By Way Of Introduction
"What you need to understand, CaseLoad," said Our Man At The Bar, hoisting himself closer to the Bombay, "is that the law gets us into everything.
You see, without law and all that legal stuff, life would be pretty dull. In fact, life as we know it just wouldn't be.
So when you and your scribbling cronies are out there doing your damnedest to take the whatsit, shove the poker and blow the raspberry, don't lose sight of that noble institution we legal folk honour and revere."
That constantly evolving crucible of wisdom and integrity before which all men are judged in the face of adversity and without fear or favour..."
"You mean Her Majesty's higher Courts?" said CaseLoad.
"No, numbskull...the Ladies and Escorts Lounge. Now, your round I believe..." said OMATB.
"Check the change," said The Scunner.
Let Them Eat Cake
Chocolate biscuits have been scrapped as Auckland's legal hierarchy struggles with rising salary costs, falling revenue and low membership numbers.
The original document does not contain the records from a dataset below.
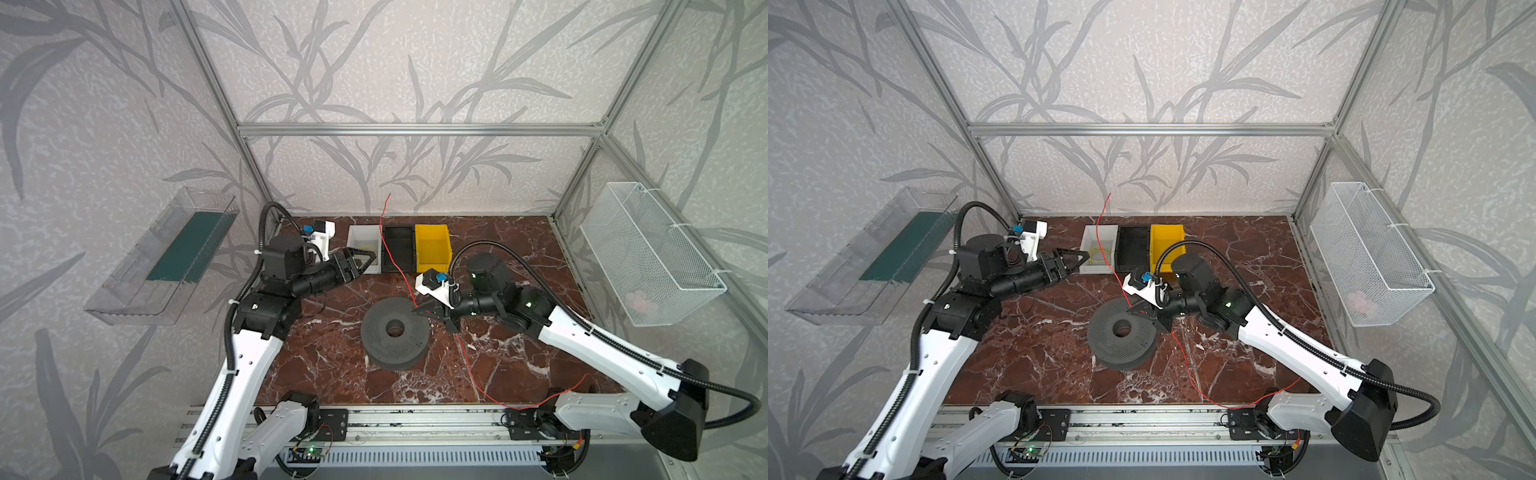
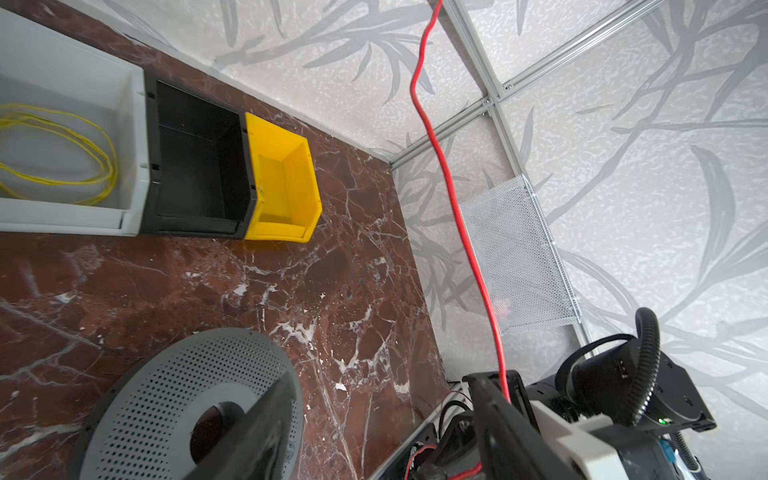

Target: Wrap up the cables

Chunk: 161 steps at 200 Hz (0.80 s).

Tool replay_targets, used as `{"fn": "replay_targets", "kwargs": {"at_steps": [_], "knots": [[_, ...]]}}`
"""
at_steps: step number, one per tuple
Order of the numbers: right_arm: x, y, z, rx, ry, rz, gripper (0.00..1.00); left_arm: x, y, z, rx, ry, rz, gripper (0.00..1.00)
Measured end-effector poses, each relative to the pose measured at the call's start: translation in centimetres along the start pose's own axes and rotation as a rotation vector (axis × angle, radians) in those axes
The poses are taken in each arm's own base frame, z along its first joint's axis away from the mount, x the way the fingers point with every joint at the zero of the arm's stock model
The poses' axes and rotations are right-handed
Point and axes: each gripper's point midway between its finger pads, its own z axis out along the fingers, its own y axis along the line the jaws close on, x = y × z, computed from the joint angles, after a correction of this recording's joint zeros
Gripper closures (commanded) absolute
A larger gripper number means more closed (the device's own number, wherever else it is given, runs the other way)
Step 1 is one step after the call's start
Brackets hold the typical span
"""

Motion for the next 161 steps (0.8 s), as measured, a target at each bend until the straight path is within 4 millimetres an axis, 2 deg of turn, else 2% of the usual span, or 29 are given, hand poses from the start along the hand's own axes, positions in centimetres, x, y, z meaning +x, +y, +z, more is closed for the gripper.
{"fn": "replay_targets", "kwargs": {"at_steps": [29,63,93,148,161], "knots": [[0.7,1.1,0.5,-0.01,0.04,-0.007,1.0,-0.6,-0.2,1.5,0.071,0.046,-0.01,0.31],[1.6,2.7,1.0,-0.026,0.087,-0.019,1.0,-2.8,-0.8,3.1,0.172,0.038,-0.019,0.33],[1.9,3.7,0.3,-0.022,0.1,-0.029,1.0,-3.9,-0.7,3.9,0.213,0.032,-0.017,0.33],[1.7,6.1,-0.7,-0.056,0.104,-0.054,1.0,-4.2,-0.2,5.7,0.268,0.081,-0.029,0.35],[1.8,6.2,-0.7,-0.066,0.107,-0.045,1.0,-4.1,-0.2,5.9,0.282,0.09,-0.023,0.4]]}}
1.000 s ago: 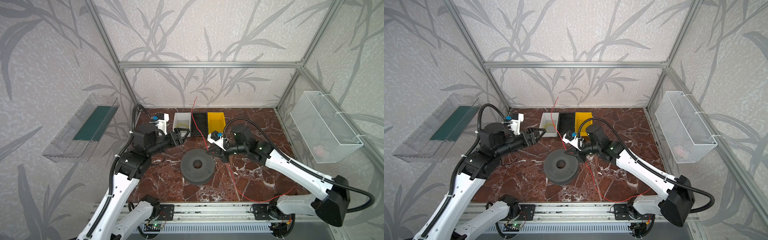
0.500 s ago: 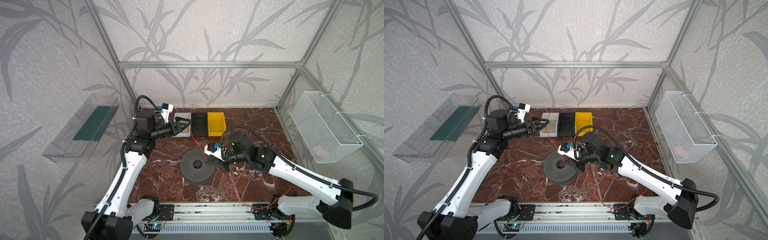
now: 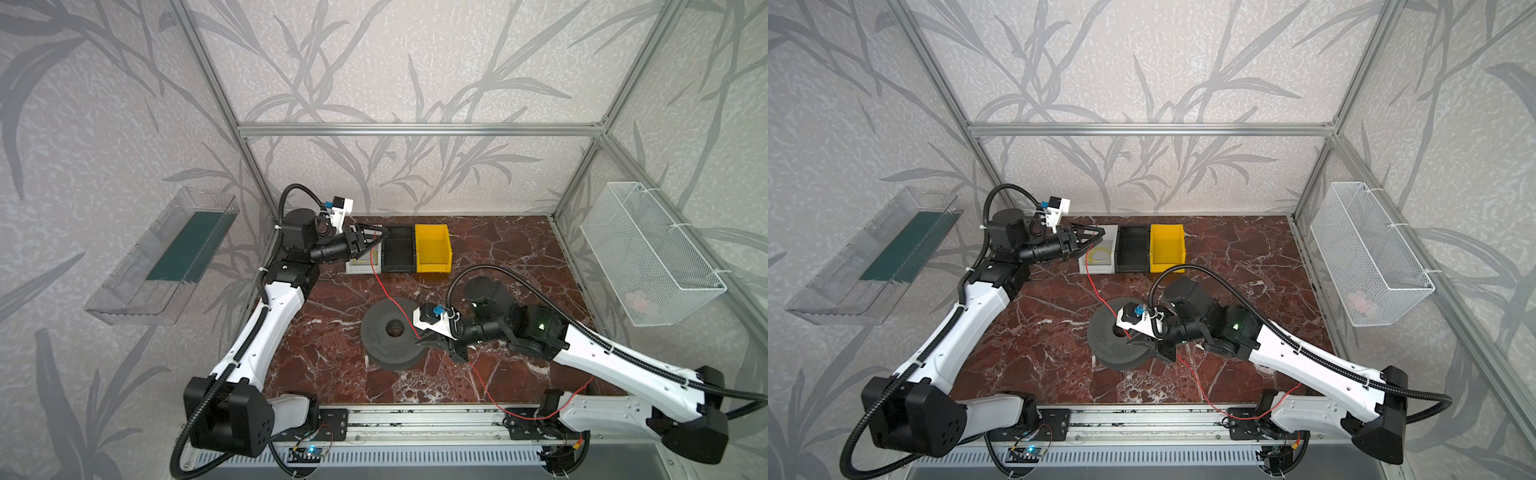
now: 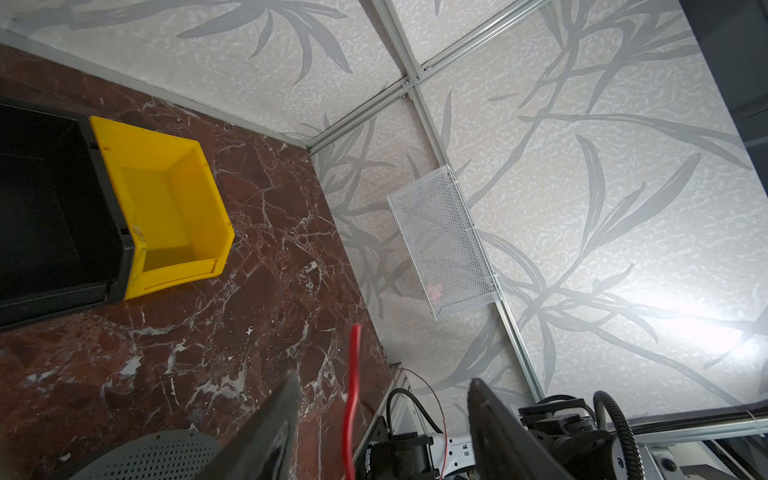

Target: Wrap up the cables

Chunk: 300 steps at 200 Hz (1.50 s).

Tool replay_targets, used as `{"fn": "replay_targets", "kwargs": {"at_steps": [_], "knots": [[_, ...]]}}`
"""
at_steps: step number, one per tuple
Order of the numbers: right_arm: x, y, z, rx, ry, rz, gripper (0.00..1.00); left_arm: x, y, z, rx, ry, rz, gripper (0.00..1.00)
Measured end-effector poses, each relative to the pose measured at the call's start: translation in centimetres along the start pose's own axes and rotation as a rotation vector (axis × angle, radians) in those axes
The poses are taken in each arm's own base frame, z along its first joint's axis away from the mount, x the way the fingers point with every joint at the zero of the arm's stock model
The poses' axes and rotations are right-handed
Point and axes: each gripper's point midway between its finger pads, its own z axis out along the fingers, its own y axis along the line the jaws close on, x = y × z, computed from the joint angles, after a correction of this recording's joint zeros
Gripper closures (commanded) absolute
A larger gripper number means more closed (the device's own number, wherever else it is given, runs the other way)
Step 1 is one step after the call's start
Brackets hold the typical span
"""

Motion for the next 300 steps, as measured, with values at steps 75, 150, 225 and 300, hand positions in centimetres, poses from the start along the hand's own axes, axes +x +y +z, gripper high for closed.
{"fn": "replay_targets", "kwargs": {"at_steps": [75,150,225,300], "knots": [[0.6,0.3,0.1,-0.015,0.018,0.02,1.0,0.2,0.1,0.1,0.03,-0.001,0.012,1.0],[2.4,-0.5,0.2,0.039,0.086,0.063,0.51,-0.2,-0.3,-0.9,0.018,-0.095,0.0,1.0],[-2.3,-2.9,-2.9,0.198,0.06,0.09,0.21,1.2,1.2,-7.6,-0.368,-0.441,0.149,1.0],[-12.2,-7.8,4.0,0.149,-0.029,0.16,0.21,6.5,3.9,-10.2,-0.503,-0.513,0.194,1.0]]}}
At odds with the Auckland district law society (ADLS) management are lawyer tenants of the society's landmark Chancery Chambers headquarters in downtown Auckland.
Lawyer tenants now have to pay for meeting rooms which were previously free.
The meeting rooms were available free for several years because some of the offices rented by lawyers are not big enough or suitable to meet clients in.
Outraged lawyer tenants - most, but not all, of them ADLS members - formed a "consultative body" to challenge ADLS over cost increases and other newly-imposed conditions which tenants see as counter-productive and too expensive.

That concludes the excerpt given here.